The median is the middle number of a set of numbers that is ordered from least to greatest.

When there is an even amount of numbers, then take the average of the middle numbers.

Arrange the numbers from least to greatest to find median.

8.9, 8.9, 9.2, 9.4, **9.5, 9.6**, 9.6,10.0, 10.1, 10.2

median = \(\frac{9.5 + 9.6}{2}\) = 9.55

mode:

The mode is the number that appears most often in a set of numbers.

Arrange the numbers from least to greatest to find mode.

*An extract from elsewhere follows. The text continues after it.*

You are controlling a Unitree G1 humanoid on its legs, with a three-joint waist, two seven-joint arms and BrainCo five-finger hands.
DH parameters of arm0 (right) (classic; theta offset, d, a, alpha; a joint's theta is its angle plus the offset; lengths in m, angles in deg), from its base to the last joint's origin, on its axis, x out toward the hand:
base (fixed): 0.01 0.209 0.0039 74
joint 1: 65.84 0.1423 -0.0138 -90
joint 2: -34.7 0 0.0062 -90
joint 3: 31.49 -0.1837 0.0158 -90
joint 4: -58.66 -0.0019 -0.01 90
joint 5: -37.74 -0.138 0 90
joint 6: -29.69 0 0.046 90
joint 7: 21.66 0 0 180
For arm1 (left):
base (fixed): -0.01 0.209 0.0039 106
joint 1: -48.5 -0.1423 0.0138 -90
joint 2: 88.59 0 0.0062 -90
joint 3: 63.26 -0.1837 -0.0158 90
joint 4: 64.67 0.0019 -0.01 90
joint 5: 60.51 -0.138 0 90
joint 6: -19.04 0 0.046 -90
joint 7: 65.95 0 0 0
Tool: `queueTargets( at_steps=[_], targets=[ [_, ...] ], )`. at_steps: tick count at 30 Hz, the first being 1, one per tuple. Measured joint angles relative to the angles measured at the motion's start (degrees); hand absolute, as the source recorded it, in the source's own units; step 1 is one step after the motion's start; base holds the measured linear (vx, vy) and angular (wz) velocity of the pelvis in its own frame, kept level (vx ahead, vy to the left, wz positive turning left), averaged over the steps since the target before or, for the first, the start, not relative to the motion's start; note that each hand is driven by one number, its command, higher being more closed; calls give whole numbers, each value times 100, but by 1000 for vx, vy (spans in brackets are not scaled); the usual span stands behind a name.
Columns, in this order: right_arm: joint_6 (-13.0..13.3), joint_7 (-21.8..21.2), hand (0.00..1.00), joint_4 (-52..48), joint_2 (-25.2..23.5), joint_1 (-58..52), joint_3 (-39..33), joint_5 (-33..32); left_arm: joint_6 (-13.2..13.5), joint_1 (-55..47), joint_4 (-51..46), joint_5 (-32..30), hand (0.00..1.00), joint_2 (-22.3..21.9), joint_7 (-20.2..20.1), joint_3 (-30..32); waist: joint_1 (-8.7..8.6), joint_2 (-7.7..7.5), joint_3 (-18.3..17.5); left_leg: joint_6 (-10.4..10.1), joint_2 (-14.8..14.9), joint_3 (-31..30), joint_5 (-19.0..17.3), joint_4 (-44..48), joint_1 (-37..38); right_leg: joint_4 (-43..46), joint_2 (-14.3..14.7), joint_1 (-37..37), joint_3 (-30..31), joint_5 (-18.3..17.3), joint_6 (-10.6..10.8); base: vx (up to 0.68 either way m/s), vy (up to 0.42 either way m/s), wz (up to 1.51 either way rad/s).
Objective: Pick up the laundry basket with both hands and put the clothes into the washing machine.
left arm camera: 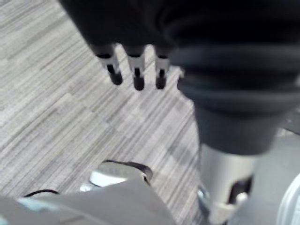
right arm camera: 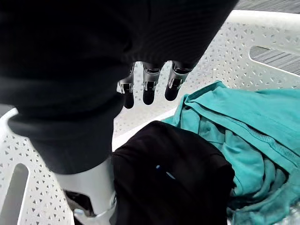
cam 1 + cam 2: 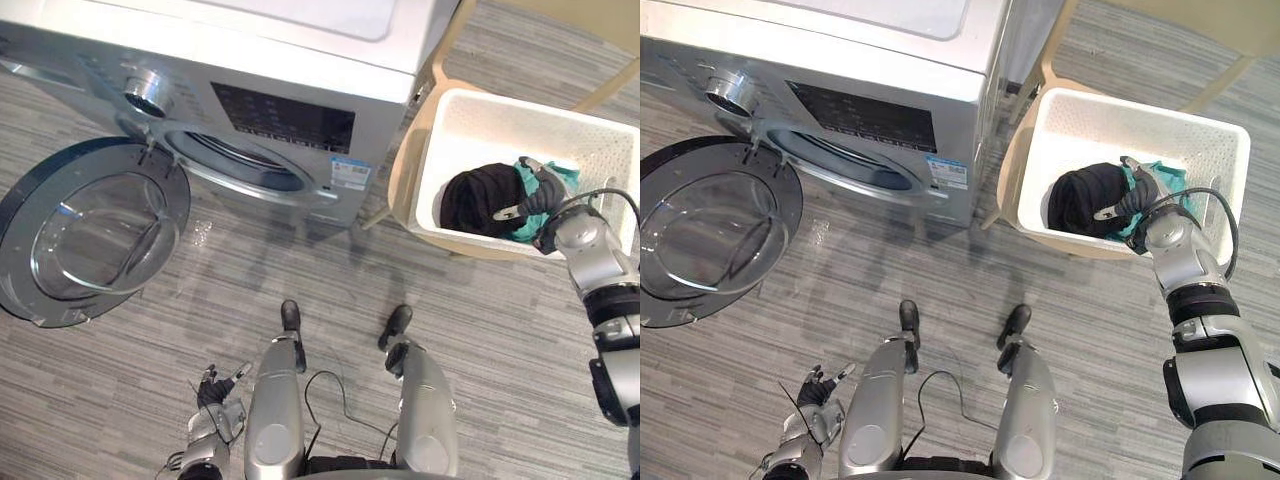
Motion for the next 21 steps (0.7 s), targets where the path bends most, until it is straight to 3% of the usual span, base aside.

**8.9, 8.9**, 9.2, 9.4, 9.5, **9.6, 9.6**,10.0, 10.1, 10.2

8.9 and 9.6 is the mode of the given data

range:

the difference between the staring and ending points.

Arrange the numbers from least to greatest to find range.

8.9, 8.9, 9.2, 9.4, 9.5, 9.6, 9.6,10.0, 10.1, 10.2

range = 6.5 – 7.8 = 1.3

Question 12.

Tell one way the data sets are alike and one way they are different.

alike: _______________________

different: _________________

Answer:

alike: in range.

different:

mean and median are different.

Explanation:

The measures of range for each set of data is same as 1.3.

So, based on this they are alike.

When we observe the measures of data set given,

mean and medians are different as shown above.